> **About this task**
What do the lines say, reproduced word for word, from the first of the entries below through the line bearing "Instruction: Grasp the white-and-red"?

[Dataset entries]
###

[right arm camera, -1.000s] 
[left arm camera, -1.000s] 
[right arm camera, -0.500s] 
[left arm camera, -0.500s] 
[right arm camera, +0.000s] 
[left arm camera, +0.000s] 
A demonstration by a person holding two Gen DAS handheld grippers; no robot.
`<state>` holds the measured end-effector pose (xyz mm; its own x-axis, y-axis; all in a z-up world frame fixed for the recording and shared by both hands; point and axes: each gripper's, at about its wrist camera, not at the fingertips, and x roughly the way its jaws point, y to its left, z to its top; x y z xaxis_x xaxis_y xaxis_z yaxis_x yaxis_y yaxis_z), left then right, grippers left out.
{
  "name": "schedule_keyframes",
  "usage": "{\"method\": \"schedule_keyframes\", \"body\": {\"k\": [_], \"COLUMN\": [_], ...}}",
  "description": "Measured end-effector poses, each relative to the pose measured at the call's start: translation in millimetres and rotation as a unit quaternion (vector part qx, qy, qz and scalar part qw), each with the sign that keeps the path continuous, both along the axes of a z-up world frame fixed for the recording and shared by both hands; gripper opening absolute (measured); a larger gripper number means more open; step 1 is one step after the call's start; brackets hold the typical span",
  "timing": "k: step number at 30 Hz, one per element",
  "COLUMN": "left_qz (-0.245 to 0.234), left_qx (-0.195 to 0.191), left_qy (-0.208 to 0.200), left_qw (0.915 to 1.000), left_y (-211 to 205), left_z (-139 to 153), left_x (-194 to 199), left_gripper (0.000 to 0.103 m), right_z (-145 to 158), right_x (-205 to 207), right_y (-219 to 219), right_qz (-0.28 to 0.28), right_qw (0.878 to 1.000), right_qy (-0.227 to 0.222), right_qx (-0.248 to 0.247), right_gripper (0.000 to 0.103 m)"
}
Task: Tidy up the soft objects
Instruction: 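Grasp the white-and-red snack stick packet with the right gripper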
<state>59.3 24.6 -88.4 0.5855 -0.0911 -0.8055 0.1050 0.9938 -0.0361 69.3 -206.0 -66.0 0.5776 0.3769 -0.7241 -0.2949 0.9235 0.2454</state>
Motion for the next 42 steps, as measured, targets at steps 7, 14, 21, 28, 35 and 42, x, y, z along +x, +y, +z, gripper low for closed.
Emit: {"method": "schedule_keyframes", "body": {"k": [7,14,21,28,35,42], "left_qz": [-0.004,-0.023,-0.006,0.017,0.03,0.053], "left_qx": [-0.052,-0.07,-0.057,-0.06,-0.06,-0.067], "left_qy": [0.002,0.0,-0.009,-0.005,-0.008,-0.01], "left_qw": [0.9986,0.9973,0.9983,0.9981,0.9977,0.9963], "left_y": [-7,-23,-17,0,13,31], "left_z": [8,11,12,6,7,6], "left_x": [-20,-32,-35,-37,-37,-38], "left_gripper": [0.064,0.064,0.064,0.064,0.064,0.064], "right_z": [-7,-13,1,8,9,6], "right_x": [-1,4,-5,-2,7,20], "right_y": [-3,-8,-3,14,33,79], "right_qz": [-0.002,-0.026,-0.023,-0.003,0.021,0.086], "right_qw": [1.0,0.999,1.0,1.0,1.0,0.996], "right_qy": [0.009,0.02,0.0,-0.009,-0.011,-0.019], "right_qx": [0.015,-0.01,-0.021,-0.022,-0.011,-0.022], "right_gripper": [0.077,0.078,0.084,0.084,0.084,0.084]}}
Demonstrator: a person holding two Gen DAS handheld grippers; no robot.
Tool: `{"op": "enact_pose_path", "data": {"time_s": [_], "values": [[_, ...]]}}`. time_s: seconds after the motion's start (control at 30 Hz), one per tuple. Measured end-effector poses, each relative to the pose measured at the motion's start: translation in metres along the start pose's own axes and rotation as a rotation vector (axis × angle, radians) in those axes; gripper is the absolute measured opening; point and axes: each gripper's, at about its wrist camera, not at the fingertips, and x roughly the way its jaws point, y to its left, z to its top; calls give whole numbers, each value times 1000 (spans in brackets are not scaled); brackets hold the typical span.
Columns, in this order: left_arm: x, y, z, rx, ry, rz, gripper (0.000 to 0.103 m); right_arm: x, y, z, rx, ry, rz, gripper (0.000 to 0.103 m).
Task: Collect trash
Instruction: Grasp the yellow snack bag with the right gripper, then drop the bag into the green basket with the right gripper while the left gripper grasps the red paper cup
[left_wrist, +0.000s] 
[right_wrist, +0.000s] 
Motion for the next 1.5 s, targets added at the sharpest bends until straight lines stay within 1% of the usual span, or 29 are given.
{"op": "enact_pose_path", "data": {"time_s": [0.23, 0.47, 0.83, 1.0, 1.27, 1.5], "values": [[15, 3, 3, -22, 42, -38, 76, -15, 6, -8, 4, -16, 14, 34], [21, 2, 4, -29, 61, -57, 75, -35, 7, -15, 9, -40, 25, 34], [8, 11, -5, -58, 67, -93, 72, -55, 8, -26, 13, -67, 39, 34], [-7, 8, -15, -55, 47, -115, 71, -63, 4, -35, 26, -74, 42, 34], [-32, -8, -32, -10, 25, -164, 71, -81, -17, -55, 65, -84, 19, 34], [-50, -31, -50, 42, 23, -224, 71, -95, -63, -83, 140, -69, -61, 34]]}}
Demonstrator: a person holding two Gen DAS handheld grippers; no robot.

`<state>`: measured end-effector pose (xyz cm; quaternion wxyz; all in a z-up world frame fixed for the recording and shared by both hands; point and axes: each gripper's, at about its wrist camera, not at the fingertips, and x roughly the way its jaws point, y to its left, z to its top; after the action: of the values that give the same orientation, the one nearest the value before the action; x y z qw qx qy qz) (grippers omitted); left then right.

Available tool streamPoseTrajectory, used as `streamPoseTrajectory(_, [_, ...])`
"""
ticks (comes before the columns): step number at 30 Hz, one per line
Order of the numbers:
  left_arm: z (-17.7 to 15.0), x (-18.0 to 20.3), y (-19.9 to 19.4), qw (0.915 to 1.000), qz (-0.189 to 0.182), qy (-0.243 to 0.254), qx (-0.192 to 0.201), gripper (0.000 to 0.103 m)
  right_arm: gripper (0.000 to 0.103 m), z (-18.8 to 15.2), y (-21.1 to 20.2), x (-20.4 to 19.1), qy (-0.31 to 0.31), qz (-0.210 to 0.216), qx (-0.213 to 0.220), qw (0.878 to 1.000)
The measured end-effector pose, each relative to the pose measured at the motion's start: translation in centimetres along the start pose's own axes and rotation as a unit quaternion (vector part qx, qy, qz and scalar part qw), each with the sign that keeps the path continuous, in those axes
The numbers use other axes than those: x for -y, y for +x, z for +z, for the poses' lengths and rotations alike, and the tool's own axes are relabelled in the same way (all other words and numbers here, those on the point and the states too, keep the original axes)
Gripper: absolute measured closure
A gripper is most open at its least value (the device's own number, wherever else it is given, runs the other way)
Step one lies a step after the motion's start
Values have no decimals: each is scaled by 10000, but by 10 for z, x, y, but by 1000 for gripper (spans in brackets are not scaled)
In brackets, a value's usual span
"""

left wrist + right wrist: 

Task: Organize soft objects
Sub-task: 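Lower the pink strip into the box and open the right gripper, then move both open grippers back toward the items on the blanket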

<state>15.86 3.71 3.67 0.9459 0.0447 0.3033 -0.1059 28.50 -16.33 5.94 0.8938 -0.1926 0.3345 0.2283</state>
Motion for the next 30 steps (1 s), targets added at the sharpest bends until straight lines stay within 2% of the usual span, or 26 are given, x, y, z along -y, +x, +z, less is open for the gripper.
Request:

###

> **Exercise output**
[right arm camera, -1.000s] 
[left arm camera, -1.000s] 
[right arm camera, -0.500s] 
[left arm camera, -0.500s] 
[right arm camera, +0.000s] 
[left arm camera, +0.000s] 
A demonstration by a person holding two Gen DAS handheld grippers; no robot.
`<state>` holds the measured end-effector pose (xyz mm; its own x-axis, y-axis; all in a z-up world frame fixed for the recording and shared by both hands; point and axes: each gripper's, at about its wrist camera, not at the fingertips, and x roughly the way its jaws point, y to its left, z to its top; x y z xaxis_x xaxis_y xaxis_z yaxis_x yaxis_y yaxis_z), left then right, grippers left out.
{
  "name": "schedule_keyframes",
  "usage": "{\"method\": \"schedule_keyframes\", \"body\": {\"k\": [_], \"COLUMN\": [_], ...}}",
  "description": "Measured end-effector poses, each relative to the pose measured at the call's start: translation in millimetres and rotation as a unit quaternion (vector part qx, qy, qz and scalar part qw), each with the sign that keeps the path continuous, both along the axes of a z-up world frame fixed for the recording and shared by both hands; gripper opening absolute (measured); a larger gripper number means more open; step 1 is one step after the call's start; brackets hold the typical span",
  "timing": "k: step number at 30 Hz, one per element",
  "COLUMN": "left_qz (-0.245 to 0.234), left_qx (-0.195 to 0.191), left_qy (-0.208 to 0.200), left_qw (0.915 to 1.000), left_y (-211 to 205), left_z (-139 to 153), left_x (-194 to 199), left_gripper (0.000 to 0.103 m), right_z (-145 to 158), right_x (-205 to 207), right_y (-219 to 219), right_qz (-0.28 to 0.28), right_qw (0.878 to 1.000), right_qy (-0.227 to 0.222), right_qx (-0.248 to 0.247), right_gripper (0.000 to 0.103 m)"
}
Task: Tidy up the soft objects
Instruction: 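Grasp the white-and-red snack stick packet with the right gripper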

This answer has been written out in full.